Durante o período de sua vigência, segundo informações da Human Rights Watch, 2.091 pessoas foram deportadas – contra apenas 26 em 2019. Em março de 2021, um ano após a Portaria 120, durante uma tentativa de deportação, a Polícia Federal invadiu um abrigo religioso, com capuzes cobrindo suas armas e empunhando armas, onde viviam mais de 50 mulheres e crianças migrantes.

Para Márcia, uma das principais maneiras pelas quais o discurso de Bolsonaro se converteu em ação foi em como seu governo escolheu conduzir a resposta humanitária à migração venezuelana. “A ‘Operação Acolhida’ se iniciou em 2018, e até hoje não se discutem políticas públicas de longo prazo. Depois de quase cinco anos, não há interesse em evoluir a resposta brasileira para algo diferente da fase emergencial”.

Bolsonarismo venezuelano

Roraima é o estado mais bolsonarista do Brasil segundo o Tribunal Superior Eleitoral. Lá, a sombra do ódio exalado por Bolsonaro caminha pelas ruas. Os bolsonaristas de Roraima não odeiam só os venezuelanos, mas também qualquer um que esteja ao seu lado. Por essa razão, os nomes dos pesquisadores entrevistados foram resguardados. Após terminar cada conversa, perguntavam como eu pretendia usar nesta reportagem aquilo que haviam compartilhado. Temiam por suas vidas e as de seus familiares. O tema que escolheram estudar já causou, a cada um deles, ameaças e perseguições. O ódio em forma de violência é crescente no estado – e o resultado das eleições presidenciais, nas quais Lula foi eleito, não mudará isso. Ao menos, não de imediato.

Ali, naquele ambiente, a opressão mostra sua cara mais eficaz. Entre aqueles que apoiam o presidente de extrema-direita, está a imensa maioria dos e das venezuelanas. Uma pesquisa feita com alunos de estatística do grupo de estudos migratórios e fronteira da UFRR concluiu que cerca de 93% dos venezuelanos entrevistados votariam em Bolsonaro se pudessem.

“Ainda não publicamos o resultado dessa pesquisa para não arruinar a imagem dos venezuelanos e para não desmotivar as pessoas e organizações a trabalharem com eles”, conta Márcia. “É óbvio que não negaríamos a alguém ajuda humanitária por sua posição política, mas foi um resultado frustrante”.

Segundo Márcia, a maioria dos venezuelanos e venezuelanas que chegam na fronteira com o Brasil ou são evangélicos, ou católicos conservadores – dois grupos que se autoidentificam com a direita. O único grupo que escapa dessa posição são os migrantes indígenas.

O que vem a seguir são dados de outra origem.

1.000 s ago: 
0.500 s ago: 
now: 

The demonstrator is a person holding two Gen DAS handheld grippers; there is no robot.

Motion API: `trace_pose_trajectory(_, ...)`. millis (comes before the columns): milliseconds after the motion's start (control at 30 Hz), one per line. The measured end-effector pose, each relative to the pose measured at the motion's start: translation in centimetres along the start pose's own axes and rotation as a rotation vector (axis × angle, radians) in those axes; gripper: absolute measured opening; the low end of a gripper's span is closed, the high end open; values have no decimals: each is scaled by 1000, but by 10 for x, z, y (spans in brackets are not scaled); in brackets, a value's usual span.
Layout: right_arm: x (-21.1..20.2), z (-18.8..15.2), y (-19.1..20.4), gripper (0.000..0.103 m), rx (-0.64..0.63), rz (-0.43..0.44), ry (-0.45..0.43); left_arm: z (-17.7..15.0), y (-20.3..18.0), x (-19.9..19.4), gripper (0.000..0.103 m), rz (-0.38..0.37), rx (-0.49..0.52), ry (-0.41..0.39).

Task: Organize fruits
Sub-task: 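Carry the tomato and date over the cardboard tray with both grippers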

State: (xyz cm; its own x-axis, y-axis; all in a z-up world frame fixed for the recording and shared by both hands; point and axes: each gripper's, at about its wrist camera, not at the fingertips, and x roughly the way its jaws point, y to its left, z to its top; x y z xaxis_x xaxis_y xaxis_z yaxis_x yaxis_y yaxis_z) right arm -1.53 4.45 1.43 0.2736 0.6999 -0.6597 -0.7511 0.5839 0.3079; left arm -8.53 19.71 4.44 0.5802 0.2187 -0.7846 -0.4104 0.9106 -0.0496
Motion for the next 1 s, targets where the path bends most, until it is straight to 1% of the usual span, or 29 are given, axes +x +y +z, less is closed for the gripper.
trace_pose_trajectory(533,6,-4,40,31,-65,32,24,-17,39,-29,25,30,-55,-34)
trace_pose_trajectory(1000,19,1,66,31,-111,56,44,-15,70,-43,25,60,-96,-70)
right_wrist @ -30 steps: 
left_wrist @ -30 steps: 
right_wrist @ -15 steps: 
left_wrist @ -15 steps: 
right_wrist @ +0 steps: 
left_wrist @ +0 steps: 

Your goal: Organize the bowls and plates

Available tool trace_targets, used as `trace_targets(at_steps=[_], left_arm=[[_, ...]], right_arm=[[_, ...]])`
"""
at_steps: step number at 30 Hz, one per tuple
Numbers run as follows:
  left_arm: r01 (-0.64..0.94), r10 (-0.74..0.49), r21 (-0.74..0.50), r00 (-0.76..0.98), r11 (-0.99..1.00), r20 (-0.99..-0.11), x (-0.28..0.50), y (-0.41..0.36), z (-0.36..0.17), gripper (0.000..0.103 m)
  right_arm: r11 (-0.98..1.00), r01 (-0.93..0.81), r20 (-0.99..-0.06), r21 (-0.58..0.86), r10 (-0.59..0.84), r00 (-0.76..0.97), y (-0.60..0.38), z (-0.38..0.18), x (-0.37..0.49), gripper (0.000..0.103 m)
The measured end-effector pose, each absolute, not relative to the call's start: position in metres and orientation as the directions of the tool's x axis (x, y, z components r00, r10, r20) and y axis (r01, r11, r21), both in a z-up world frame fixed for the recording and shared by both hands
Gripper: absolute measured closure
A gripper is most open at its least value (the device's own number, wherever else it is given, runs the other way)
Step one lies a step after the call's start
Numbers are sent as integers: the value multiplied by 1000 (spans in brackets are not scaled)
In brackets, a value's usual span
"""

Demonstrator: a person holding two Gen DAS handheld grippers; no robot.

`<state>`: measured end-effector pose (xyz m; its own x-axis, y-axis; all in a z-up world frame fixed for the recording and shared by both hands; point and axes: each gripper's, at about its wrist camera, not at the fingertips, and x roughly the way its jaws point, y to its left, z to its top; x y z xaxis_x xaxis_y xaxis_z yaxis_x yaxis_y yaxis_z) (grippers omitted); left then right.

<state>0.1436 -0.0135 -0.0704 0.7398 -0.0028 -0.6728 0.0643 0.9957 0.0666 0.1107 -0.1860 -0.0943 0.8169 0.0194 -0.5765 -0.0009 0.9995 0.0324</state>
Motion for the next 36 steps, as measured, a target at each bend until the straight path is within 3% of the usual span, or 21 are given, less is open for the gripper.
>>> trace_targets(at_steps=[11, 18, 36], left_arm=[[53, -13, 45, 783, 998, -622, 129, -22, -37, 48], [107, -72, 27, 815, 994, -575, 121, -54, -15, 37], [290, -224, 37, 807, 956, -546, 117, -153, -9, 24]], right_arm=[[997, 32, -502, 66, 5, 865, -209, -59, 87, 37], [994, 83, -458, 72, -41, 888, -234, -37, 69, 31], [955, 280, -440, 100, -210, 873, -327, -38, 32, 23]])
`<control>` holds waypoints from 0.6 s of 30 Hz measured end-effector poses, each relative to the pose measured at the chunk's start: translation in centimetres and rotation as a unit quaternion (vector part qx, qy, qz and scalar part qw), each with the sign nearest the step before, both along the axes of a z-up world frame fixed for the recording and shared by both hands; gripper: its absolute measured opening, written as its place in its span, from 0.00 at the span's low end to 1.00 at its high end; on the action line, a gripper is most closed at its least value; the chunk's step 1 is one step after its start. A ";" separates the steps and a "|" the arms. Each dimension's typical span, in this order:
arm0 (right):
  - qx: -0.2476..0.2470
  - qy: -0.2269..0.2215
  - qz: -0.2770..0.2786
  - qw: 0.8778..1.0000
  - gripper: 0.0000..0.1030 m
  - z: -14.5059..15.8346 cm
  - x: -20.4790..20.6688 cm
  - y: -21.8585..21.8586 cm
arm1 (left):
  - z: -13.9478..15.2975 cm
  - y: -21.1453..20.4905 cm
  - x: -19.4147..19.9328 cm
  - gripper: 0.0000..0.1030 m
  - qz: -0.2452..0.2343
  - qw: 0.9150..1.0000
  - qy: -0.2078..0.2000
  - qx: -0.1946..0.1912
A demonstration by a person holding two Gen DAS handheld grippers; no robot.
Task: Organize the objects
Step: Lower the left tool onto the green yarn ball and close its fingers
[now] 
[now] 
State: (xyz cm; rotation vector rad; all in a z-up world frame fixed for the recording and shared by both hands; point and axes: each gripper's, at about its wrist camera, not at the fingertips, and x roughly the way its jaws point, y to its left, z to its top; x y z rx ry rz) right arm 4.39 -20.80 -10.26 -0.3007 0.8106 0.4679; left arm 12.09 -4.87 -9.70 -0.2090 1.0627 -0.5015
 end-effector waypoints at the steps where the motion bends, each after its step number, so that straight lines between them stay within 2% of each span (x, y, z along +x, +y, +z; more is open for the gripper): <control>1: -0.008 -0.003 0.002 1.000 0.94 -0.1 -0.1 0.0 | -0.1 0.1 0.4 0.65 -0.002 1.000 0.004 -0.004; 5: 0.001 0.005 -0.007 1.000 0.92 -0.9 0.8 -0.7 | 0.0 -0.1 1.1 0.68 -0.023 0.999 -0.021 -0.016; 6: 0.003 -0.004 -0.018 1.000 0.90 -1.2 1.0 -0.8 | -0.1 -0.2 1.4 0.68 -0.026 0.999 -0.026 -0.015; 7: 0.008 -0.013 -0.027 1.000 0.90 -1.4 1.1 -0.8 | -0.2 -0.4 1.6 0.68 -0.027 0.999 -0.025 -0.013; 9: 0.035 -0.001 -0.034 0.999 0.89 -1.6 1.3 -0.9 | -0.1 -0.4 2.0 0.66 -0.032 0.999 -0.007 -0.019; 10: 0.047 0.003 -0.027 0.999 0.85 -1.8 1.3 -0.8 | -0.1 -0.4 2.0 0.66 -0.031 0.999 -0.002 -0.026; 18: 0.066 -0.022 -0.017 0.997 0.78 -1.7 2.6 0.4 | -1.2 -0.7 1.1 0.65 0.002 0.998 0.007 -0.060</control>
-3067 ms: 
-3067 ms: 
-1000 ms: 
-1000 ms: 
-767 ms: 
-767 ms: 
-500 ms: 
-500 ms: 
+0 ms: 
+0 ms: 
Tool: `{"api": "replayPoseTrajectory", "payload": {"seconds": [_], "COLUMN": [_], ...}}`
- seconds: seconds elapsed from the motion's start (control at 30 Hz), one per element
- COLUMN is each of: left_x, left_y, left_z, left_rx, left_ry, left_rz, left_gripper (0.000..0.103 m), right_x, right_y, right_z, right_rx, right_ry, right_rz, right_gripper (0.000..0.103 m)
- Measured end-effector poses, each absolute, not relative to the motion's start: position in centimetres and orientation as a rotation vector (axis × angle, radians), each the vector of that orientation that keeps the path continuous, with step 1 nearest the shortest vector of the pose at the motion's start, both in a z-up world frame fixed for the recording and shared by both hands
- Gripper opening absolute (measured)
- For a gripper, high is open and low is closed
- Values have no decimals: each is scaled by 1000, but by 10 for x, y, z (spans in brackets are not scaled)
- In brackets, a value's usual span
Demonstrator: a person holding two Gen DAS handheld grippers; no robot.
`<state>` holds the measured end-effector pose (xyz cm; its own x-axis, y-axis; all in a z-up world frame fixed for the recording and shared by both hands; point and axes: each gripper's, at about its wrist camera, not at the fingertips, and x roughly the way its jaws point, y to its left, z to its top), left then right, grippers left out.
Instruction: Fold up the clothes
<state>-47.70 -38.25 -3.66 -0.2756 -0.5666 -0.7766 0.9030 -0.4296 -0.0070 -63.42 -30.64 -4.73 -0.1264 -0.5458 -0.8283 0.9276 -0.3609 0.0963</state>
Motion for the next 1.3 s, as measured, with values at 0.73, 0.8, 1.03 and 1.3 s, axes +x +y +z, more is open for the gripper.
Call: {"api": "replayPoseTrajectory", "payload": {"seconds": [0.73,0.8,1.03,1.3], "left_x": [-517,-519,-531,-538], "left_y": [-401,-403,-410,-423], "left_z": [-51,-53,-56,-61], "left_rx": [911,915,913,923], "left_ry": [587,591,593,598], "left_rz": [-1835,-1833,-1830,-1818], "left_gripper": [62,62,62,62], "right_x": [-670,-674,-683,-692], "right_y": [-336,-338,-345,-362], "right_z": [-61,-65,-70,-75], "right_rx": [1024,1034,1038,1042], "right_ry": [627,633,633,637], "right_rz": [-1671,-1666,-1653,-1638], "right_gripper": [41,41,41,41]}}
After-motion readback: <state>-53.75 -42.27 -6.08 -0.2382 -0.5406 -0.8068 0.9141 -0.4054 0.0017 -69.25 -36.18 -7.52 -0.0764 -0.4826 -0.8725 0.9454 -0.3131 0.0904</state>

(Foto: Amanda Magnani / Revista Crisis)

“Os venezuelanos que chegam aqui só conhecem a opressão. Não recebem outros modelos de civilidade e cidadania”, explica T. “O ciclo de expropriação que vivem vem desde a Venezuela. Sua raíz não está no socialismo, mas em um capitalismo de embargos econômicos e de classes de poder que não empobrecem, mas dão sequência a esse processo. Estas pessoas são vítimas de um circuito de força geopolítica internacional gigante – muito maior que a dinâmica de suas vidas cotidianas. Mas não há condições de compreender isso quando se está com fome”.

Um novo horizonte

“Esperamos mudanças profundas na política migratória”, diz Márcia. “É muito provável que Lula não reconheça os venezuelanos como refugiados, porque este é um tema eminentemente político, e não creio que Lula mantenha um posicionamento que reconheça ou confirme a incompetência do governo de Maduro. O entendimento que o presidente tem sobre a migração, creio, será muito mais amplo. É provável que invista mais em políticas públicas a longo prazo e em residência permanente para os e as migrantes. Conhecendo sua história, também é provável que dê mais atenção às causas da migração, em sua origem, na Venezuela, já que a migração per se não é a crise, mas a consequência de questões econômicas e políticas mal resolvidas”.

Para T., no entanto, a situação não é tão linear. “Os processos são lentos e os danos institucionais causados por Bolsonaro repercutem em contradições que não podemos controlar. As soluções para os problemas complexos nunca são simples, e não podem se dar em uma simplificação forjada em dogmas que não se sustentam no longo prazo”.